Weights & Biases is also quickly becoming a test case of whether a highly-successful MLops company (alongside others in the modern data stack) can grow into a market built around a once-in-a-generation technology. And it’s now moving aggressively to show that it has a large place workflows built on modern AI tooling.
Powering developer workflows in AI
Weights & Biases held its first user conference in June last year and it captured the vibe of AI almost perfectly at that time—incredibly dense, chaotic, a little disorganized (with panels and talks going well into the evening), and overflowing with excitement and energy from attendees despite its practically remote location in the Dogpatch in San Francisco.
At the time, there were glimpses of what Weights & Biases planned for generative AI with the launch of tools for aiding prompt engineering. Its tools were perhaps one of the most well-suited to adapt into generative AI use cases as prompt hacking emerged as an important part of building out workflows on top of language models. (One developer with often describes this to me as “begging the model to do something.”)
This year’s conference was at the Mariott Marquis in San Francisco’s downtown, practically next door to another conference in the venue. Both more subdued and considerably more formal, it also represented the kind of vibe shift in AI from a limitless technology to something that enterprises were over experimenting with, and were looking to actually use it to drive value for their organizations.

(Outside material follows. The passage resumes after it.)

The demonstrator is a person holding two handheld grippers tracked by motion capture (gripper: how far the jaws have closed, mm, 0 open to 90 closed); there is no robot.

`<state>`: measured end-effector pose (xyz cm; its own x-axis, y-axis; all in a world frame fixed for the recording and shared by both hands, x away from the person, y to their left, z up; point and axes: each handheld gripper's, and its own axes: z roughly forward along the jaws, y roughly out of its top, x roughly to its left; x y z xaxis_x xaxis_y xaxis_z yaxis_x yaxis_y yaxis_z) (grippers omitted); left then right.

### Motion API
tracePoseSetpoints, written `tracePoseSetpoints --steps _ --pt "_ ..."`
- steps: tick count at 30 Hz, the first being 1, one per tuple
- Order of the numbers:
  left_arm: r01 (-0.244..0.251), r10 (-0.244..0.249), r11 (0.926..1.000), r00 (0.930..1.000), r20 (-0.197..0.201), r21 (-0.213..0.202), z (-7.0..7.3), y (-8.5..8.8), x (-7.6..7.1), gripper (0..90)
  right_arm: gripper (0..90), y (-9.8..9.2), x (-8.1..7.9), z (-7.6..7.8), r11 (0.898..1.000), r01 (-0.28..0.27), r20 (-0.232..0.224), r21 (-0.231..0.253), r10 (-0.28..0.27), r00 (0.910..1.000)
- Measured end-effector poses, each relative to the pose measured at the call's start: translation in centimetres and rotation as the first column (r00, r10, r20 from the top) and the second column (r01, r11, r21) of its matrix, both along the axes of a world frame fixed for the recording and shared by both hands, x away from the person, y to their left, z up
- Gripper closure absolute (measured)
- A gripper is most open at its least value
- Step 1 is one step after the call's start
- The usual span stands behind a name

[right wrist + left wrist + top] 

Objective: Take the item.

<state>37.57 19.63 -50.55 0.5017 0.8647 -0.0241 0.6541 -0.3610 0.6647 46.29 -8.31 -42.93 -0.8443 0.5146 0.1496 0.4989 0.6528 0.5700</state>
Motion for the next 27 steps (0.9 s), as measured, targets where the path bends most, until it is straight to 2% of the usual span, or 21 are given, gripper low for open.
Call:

As machine learning and deep learning took hold in larger companies, Weights & Biases quickly became a go-to platform for managing the lifecycle of machine learning models. That’s defined by experimentation, testing, iteration, and then (rarely) deployment—and starting the cycle over again. And one of its earliest customers was a small startup at the time that would go on to become arguably the most important company in modern AI: OpenAI.
Weights & Biases still carries a lot of weight when it comes to language models too, if only because of its ongoing deep connections with OpenAI. Earlier this month, OpenAI unveiled a slew of updates to its GPT-3.5 Turbo fine-tuning API. One of the biggest updates was third-party platform integration which, no surprise, included Weights & Biases as its first integration. Fine-tuning, while it offers a lot of potential benefits, is still considered pretty advanced fro most companies—and would by then have likely roped in the MLE team.